My great grandfather (Floyd Haldeman) and I

11. What jobs did your mom do on the farm?
She did a lot of gardening and a lot of canning, other then that it was all indoors, I remember doing a lot of sowing and quilting. She just wasn’t and outside person, my dad always did that or we did. Other then what time she spent in the garden that was about it as far as I remember. Otherwise it was homeworking, she was an excellent cook.

My great gandmother (Olive Haldeman) and I

12. Did other people work on the farm, or just your family?
Well occasionally, it was mostly just our family except we traded wood with the neighbors and good friends when you needed more help like bailing hay and putting up hay and that sort of thing. Or if in harvest you needed extra hands for getting the crop in and either taking it to town at that time or putting in bins on the farms on locations, but other than that most of it was just done by the family but some jobs took more than one pair of hands for getting it done and putting up hay was one of the biggest thing that we needed several people, and it was always very hot and very humid when it came time to put up hay in Iowa.

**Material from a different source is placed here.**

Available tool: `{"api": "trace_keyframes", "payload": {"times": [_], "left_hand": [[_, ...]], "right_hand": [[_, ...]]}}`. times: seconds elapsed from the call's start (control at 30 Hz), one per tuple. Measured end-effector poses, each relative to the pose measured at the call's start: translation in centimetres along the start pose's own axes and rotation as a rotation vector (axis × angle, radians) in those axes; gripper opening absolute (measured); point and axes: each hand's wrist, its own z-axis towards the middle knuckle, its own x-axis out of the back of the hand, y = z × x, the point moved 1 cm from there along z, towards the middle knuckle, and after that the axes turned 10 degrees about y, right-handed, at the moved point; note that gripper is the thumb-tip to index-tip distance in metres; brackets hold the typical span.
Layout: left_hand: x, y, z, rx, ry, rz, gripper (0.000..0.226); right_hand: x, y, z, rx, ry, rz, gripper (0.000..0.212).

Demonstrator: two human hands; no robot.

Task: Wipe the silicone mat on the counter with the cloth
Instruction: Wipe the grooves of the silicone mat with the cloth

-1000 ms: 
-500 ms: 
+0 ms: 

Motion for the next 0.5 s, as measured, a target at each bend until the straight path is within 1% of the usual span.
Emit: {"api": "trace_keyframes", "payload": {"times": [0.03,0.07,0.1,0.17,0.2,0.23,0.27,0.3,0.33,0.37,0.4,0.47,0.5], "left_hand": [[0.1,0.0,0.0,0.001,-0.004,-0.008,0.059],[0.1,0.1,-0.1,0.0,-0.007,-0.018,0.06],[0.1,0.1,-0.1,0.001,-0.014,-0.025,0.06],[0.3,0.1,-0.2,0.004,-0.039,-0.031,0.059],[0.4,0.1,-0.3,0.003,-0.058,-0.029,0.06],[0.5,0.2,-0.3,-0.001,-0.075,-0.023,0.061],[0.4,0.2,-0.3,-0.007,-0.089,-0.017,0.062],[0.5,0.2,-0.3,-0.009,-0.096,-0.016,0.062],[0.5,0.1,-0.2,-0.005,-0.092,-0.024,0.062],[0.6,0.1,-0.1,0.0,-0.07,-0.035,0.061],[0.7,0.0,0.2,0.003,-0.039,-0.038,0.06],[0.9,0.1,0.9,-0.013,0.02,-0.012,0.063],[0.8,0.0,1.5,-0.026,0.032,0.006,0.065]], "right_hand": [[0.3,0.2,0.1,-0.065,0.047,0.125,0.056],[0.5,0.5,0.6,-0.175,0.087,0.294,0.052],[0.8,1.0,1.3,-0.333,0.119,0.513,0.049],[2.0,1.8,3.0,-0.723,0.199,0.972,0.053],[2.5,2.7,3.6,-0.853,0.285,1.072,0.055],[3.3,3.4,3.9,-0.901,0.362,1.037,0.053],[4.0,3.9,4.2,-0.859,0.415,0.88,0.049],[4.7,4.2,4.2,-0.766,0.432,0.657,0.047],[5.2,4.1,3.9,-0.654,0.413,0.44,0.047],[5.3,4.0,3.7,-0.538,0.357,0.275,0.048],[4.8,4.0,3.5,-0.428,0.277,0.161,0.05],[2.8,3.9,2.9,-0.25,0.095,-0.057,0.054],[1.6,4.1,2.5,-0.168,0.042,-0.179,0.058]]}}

Top from left to right: Floyd Haldeman (My great grandfather), Olive Haldeman (My great grandmother), Bottom from left to right: Gale Haldeman, Lowell Haldeman (My grandpa’s adopted brother)

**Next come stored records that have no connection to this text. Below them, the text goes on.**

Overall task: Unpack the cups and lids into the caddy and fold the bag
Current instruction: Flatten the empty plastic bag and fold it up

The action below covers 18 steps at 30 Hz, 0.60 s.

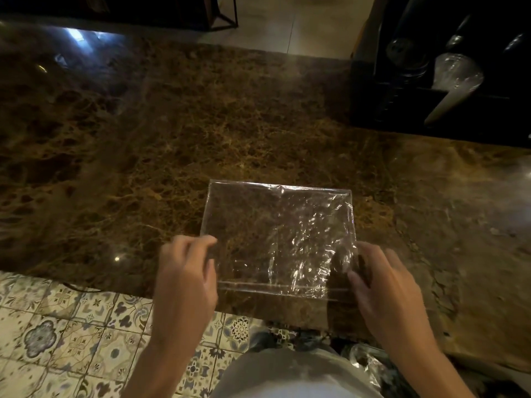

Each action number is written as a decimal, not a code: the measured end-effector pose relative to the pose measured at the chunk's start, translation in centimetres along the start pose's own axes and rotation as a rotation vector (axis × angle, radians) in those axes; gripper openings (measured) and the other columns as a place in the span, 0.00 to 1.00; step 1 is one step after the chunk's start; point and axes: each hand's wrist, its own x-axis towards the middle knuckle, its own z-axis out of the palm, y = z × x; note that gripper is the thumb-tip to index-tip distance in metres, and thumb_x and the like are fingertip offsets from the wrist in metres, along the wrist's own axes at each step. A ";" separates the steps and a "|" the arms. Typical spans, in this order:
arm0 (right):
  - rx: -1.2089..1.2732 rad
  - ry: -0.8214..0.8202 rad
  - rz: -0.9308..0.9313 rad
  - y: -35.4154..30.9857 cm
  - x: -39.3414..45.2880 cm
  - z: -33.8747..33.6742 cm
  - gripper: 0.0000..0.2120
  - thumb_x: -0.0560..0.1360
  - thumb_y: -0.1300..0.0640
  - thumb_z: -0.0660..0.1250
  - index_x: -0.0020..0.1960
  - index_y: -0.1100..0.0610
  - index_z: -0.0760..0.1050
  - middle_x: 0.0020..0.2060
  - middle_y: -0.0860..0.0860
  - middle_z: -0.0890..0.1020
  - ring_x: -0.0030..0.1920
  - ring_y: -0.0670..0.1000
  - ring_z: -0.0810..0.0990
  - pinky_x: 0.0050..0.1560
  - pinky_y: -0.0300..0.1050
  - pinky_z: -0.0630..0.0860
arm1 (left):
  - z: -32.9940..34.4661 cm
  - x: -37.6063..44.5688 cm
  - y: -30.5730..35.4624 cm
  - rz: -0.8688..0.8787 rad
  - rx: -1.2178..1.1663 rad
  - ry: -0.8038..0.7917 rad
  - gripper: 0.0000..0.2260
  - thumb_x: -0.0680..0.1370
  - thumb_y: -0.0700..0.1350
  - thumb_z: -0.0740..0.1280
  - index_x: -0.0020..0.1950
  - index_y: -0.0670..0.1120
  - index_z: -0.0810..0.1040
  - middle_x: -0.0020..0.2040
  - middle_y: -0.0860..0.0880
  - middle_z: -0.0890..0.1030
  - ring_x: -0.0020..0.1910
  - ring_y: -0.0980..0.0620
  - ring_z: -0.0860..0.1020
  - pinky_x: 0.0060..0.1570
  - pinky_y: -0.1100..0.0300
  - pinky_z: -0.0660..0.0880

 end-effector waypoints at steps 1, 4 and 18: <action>0.043 0.059 -0.085 -0.7 -0.5 0.3 0.20 0.74 0.65 0.71 0.65 0.59 0.76 0.47 0.48 0.76 0.40 0.47 0.74 0.37 0.31 0.66 | 0.4 -0.5 0.7 0.115 -0.052 -0.007 0.16 0.71 0.34 0.72 0.59 0.42 0.81 0.53 0.44 0.80 0.53 0.53 0.74 0.48 0.70 0.73; 0.093 0.027 -0.472 -2.7 -2.3 2.6 0.17 0.77 0.59 0.64 0.64 0.61 0.79 0.57 0.55 0.82 0.54 0.53 0.81 0.52 0.43 0.79 | 1.9 -2.3 1.7 0.417 -0.159 -0.184 0.13 0.78 0.42 0.66 0.62 0.41 0.81 0.61 0.46 0.80 0.64 0.54 0.72 0.70 0.68 0.62; -0.311 -0.115 -0.418 3.7 -3.3 3.3 0.32 0.81 0.40 0.50 0.76 0.61 0.65 0.76 0.56 0.65 0.78 0.53 0.59 0.73 0.53 0.57 | 2.6 -3.8 -0.1 0.452 0.314 -0.353 0.30 0.82 0.61 0.50 0.76 0.43 0.68 0.77 0.43 0.66 0.75 0.41 0.65 0.71 0.50 0.55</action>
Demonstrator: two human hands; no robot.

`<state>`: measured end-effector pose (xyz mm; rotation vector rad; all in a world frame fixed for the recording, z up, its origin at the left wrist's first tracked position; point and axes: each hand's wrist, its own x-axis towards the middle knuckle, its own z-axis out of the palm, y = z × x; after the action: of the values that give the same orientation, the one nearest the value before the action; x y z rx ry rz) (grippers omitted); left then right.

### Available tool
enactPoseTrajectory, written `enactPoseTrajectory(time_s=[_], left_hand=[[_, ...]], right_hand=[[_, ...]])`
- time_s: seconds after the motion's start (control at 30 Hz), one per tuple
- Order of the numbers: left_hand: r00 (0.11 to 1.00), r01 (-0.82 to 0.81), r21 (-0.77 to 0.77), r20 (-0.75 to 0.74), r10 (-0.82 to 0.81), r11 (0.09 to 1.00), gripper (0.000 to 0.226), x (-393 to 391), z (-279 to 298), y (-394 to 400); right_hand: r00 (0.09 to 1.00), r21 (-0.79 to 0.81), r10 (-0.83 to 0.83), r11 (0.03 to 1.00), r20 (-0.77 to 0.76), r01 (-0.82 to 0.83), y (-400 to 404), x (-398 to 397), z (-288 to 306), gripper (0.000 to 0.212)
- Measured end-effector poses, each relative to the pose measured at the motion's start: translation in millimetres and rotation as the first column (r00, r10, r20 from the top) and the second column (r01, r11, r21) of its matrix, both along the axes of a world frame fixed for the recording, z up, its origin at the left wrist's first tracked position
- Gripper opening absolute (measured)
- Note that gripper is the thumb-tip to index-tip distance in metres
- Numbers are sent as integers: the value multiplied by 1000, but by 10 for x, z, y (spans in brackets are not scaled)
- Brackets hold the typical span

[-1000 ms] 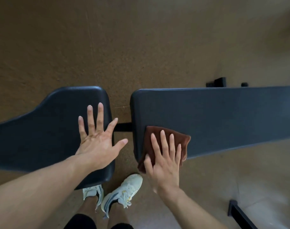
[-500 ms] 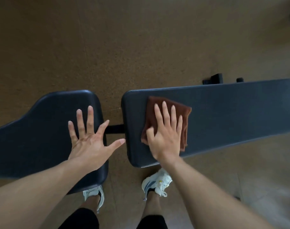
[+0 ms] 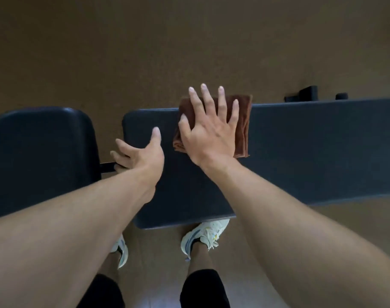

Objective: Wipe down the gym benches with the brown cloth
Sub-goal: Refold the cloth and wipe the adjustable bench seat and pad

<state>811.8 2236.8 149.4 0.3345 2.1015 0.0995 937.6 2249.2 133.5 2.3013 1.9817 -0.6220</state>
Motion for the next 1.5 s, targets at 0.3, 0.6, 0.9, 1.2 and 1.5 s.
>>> enactPoseTrajectory(time_s=[0.3, 0.6, 0.9, 1.2, 1.5], left_hand=[[983, 119, -4, -140, -118, 993, 134, 67, 46, -106], [965, 154, 10, -218, -148, 988, 134, 125, -17, -81], [968, 161, -13, -192, -160, 987, 134, 156, 26, -76], [978, 163, 15, -136, -160, 986, 132, 126, -23, -48], [909, -224, 176, 392, 140, 959, 92, -620, 65, -1158]], right_hand=[[981, 33, 192, 981, 9, -192, -2067, 732, 106, 83], [984, 43, 168, 985, -52, -166, -173, 564, -1, 71], [872, -4, 489, 872, 29, -489, -1791, 1248, 128, 84], [992, 4, 119, 993, 28, -119, -190, 688, 38, 70], [918, 29, 382, 924, -109, -381, 160, -916, 79, 61]])
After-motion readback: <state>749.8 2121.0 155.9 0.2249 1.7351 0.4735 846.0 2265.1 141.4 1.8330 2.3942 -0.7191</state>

13. What crops did you grow on the farm?
Mostly corn, but soy beans, hay, and some oats back then. That was about it for Iowa. What we would do when we would start a new hay field is we’d seed it with the oats, and then would take one cutting of oats off of it so the aleph alpha was seeded or planted with the oats in the Spring, like late March, April. So that oats gave the hay a good start so to speak, it was kind of a cover crop for the hay till it kicked in, and then after you harvested the oats one time, eventually then you had a good thick set of aleph alpha hay, or clover and aleph alpha, a mix, but then you had as a by product, a lot of times you could bail the straw or the chaff from the oats when you combine the oats, so you could get like one cutting of straw for that before you started bailing hay, for making hay off of it, but mainly it was corn that was the main stay. Then we rotated between corn, and soy beans each year, and every 5 years to 7 we’d rotate and begin a crop of hay which put some nitrogen back in the soil for the other crops and so on. I guess that’s mainly it for crops, wheat and stuff like that, I guess once in a great while maybe some grain which is kind of a first cousin to corn.

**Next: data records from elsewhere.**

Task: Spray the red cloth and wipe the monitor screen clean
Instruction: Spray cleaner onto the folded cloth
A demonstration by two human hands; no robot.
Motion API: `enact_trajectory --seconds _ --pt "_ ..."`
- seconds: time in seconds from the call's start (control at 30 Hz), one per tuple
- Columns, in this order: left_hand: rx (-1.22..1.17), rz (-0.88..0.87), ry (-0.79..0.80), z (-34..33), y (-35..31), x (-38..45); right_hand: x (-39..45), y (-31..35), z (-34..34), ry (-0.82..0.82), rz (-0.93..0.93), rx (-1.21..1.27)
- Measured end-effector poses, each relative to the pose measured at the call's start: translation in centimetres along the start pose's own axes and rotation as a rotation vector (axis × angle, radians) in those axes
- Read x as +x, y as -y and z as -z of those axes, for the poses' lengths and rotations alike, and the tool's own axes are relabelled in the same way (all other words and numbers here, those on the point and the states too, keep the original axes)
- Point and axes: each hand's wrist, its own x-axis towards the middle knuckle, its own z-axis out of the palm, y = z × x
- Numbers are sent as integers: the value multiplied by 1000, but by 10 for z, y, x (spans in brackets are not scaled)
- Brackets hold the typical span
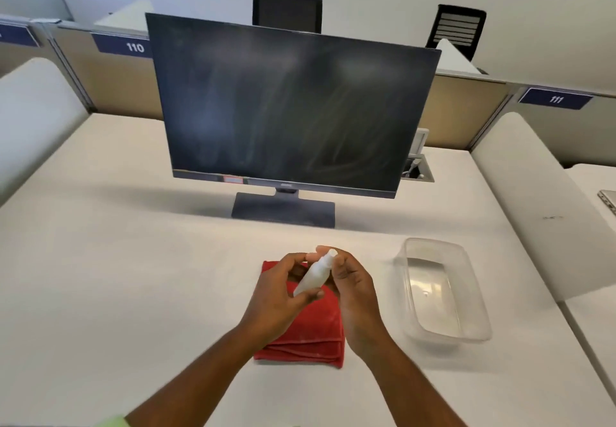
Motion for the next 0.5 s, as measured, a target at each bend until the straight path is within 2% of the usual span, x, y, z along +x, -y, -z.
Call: enact_trajectory --seconds 0.17,0.3,0.5 --pt "-95 6 33 4 12 -15 -10 -13 -19 42 -247 134" --pt "-72 41 20 2 21 -22 -15 -22 -31 30 -397 204" --pt "44 28 74 2 36 -28 -22 -29 -35 -33 -445 107"
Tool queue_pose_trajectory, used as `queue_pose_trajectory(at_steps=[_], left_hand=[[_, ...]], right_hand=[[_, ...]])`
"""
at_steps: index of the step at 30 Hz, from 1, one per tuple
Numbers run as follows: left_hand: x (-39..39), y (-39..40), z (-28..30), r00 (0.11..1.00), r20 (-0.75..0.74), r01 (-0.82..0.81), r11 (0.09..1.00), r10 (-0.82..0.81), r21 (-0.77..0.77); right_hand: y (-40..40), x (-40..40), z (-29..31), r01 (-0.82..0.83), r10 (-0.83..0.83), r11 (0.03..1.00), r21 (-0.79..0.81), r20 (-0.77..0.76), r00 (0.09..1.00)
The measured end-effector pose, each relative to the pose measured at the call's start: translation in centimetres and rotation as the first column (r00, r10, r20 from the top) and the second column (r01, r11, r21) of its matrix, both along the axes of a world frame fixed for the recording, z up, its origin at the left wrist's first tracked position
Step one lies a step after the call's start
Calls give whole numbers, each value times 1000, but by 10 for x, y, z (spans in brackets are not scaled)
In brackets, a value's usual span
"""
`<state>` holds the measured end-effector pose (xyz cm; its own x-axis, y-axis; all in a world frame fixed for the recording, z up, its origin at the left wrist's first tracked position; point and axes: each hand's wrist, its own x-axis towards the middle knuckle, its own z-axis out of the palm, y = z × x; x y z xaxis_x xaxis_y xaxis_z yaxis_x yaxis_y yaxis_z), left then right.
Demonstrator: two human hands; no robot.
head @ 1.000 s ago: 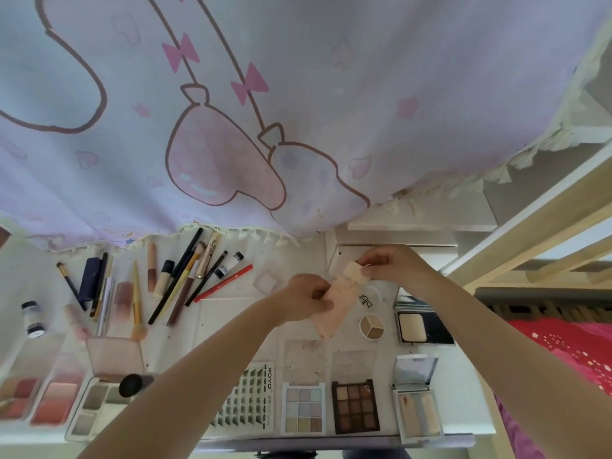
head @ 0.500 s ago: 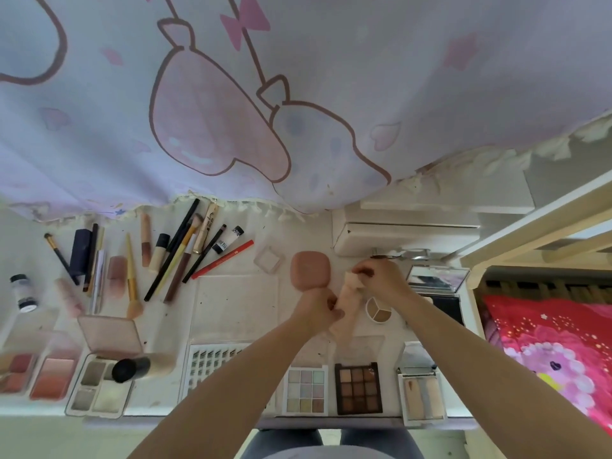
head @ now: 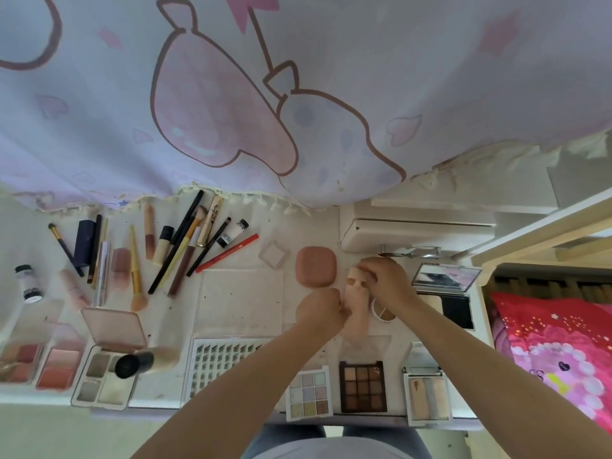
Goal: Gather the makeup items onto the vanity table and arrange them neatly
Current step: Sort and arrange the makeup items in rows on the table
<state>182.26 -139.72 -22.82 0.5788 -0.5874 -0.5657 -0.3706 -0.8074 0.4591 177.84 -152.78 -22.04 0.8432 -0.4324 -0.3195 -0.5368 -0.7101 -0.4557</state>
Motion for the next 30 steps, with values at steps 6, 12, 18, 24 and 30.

14. How were you able to sell the crops?
We always marketed the crops eventually through the farmers cooperative and it was marketed through them and if you didn’t have enough storage or your own drying methods on the farm in your own bins that we would always move by tractors and then by trucks later into town, and about every little town, every small town around here had a co-op or an elevator storage, rain storage, so you could take it in there and if it needed drying down so it didn’t spoil, then you had to pay for drying in there to get it down to the right percentage where it wouldn’t spoil. Anyways, then you could either sell it at the time of harvest or you could wait and sell it later, so you had that option.

15. Did some of the other kids in your school also live on a farm?
Oh yeah, yeah probably about half and half actually, in our small town.

16. What was one of your favorite moments on the farm as a kid?
I always had horses, I grew up on horseback so riding horses. Dogs and horses and just being outside, I loved horses and I had them from the time I was about ten years old, and so to this day I love horses, so I guess horseback riding when I had the chance.

17. Can you talk about why you chose not to go to college, do you regret this?
No, I don’t think I regret not going, first of all, I don’t know, I guess maybe you don’t end up as technical not going to college, but I certainly got to learn working with my hands doing different things, I can say that, and you learn a good work ethic, not saying you don’t if you end up going to college. No I don’t think I’ve ever regretted it myself.

18. At what age did you start to take over running the farm?
Well, actually it was when I moved back from California, so I would have been in my twenties, late twenties.

19. What changed about the farm once you were grown up?
Newer and larger equipment like for planting and harvesting, tractors and so on, I guess that was probably the biggest change, and then the more use of herbicides and insecticides and that sort of thing. It seemed like it was a little bit more organic, maybe back when I was growing up, most of the fertilizer came from your livestock at that point, so increasingly over the years it became more commercialized for the fertilizer, herbicides and insecticides that you, I guess you thought you needed to add to the crops to make our crops better. Probably that.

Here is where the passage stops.